As for the best movie, it has to be Das Boot. The engine scenes where they are scrapping and fitting main bearings are excellent. I’ve watched this movie several times, subtitled at that, and am always in awe at the background work that went into it.

Another excellent show is “Super Ships”. It is a 1 hour weekly show that features different ships, such as Mighty Servant, going about their business and interviews with the crews. It is nicely presented to appeal to the non-marine watchers as well as ashore mariners such as myself.

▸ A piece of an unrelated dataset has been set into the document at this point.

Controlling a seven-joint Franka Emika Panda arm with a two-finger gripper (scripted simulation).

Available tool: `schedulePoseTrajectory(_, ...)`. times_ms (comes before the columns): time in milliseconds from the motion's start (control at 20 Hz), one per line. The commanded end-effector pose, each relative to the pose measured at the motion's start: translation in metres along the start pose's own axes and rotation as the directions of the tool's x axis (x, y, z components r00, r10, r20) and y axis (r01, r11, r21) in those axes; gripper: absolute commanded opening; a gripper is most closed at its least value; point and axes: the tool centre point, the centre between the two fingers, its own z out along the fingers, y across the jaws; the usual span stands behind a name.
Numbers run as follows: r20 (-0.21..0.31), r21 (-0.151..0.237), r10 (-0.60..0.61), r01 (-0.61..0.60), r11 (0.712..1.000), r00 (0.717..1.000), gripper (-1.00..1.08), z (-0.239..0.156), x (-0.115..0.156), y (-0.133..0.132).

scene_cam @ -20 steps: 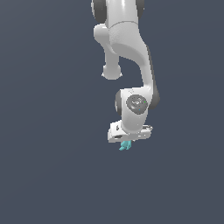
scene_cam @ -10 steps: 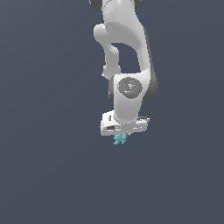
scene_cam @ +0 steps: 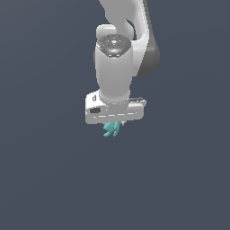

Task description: Pick up the object and move it to a goal position.

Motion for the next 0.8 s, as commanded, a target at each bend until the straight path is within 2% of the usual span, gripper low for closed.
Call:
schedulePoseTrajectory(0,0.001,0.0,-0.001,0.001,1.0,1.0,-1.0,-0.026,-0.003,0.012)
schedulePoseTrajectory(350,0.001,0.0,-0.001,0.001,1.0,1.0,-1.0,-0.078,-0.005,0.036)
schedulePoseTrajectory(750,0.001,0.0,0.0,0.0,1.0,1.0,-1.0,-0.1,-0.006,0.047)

I'm sure there are scenes in so-called ship movies that have irked you, because they are wrong. Drop us a line and tell us about the worse ones. Heck, tell us about the good ones too.
We can all use a laugh and maybe Steven Spielberg will drop by and see where he went wrong.

Thursday, March 02, 2006

Good News on Canadian Shipbuilding

Trustee for Quebec-based Davie Shipyard says it has accepted purchase offer

MONTREAL (CP) _ The Davie shipyard near Quebec City is expected to be sold to the Quebec-based ship repair company, Navamar.
The trustee for the bankrupt shipyard announced Friday it has accepted Navamar's purchase offer, considered the most suitable offer of the five companies interested in purchasing it.
Few details have been released about the offer.
But Navamar will go over the shipyard's books before taking it over and company president Pierre Boisclair said that process should be finished before the end of March.
Boisclair said he has plans for the shipyard, which first opened in 1825, and has been bankrupt since 2001.
` ` I'm a seafaring man,'' he said. ` ` I don't want it dismantled.''
Navamar has other investment partners, some from outside Quebec, involved in the purchase offer.
A total of five businesses placed offers to buy the Davie shipyard.
In order to have their bids considered, potential investors had to agree to meet the shipyards' existing financial commitments, which includes $3 million US owed to Samir Financial.
The historic shipyard was bought in 1995 by Dominion Bridge.
The Davie shipyard has built a variety of vessels over the years ranging from war ships to oil tankers.
At its height, the shipyard had 3,000 workers but only about 30 remain, finishing up a contract.